# Activity
Could you return the lines below exactly, from the first line up to and including the line that holds "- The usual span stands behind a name"?
*** Opening Data below ***
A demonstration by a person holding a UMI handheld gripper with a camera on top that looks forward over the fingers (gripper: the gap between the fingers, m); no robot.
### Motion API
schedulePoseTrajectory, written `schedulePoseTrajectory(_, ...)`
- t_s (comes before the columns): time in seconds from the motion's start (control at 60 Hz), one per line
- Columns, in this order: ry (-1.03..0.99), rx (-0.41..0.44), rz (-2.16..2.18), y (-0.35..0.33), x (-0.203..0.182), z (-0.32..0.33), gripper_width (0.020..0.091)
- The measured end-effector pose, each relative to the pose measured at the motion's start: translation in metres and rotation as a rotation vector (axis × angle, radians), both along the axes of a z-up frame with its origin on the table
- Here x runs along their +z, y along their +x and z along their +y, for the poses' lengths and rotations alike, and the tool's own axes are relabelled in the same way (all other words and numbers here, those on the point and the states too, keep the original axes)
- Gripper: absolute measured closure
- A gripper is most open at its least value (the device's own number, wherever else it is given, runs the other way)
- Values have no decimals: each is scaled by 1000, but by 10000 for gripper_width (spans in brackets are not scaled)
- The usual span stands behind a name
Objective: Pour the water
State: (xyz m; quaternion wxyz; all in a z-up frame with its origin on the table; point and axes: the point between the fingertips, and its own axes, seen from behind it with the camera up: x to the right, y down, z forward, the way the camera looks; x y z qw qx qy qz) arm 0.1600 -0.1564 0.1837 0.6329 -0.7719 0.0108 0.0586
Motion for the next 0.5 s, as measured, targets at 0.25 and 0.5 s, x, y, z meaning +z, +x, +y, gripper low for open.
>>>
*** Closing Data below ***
# Solution for this problem
A demonstration by a person holding a UMI handheld gripper with a camera on top that looks forward over the fingers (gripper: the gap between the fingers, m); no robot.
### Motion API
schedulePoseTrajectory, written `schedulePoseTrajectory(_, ...)`
- t_s (comes before the columns): time in seconds from the motion's start (control at 60 Hz), one per line
- Columns, in this order: ry (-1.03..0.99), rx (-0.41..0.44), rz (-2.16..2.18), y (-0.35..0.33), x (-0.203..0.182), z (-0.32..0.33), gripper_width (0.020..0.091)
- The measured end-effector pose, each relative to the pose measured at the motion's start: translation in metres and rotation as a rotation vector (axis × angle, radians), both along the axes of a z-up frame with its origin on the table
- Here x runs along their +z, y along their +x and z along their +y, for the poses' lengths and rotations alike, and the tool's own axes are relabelled in the same way (all other words and numbers here, those on the point and the states too, keep the original axes)
- Gripper: absolute measured closure
- A gripper is most open at its least value (the device's own number, wherever else it is given, runs the other way)
- Values have no decimals: each is scaled by 1000, but by 10000 for gripper_width (spans in brackets are not scaled)
- The usual span stands behind a name

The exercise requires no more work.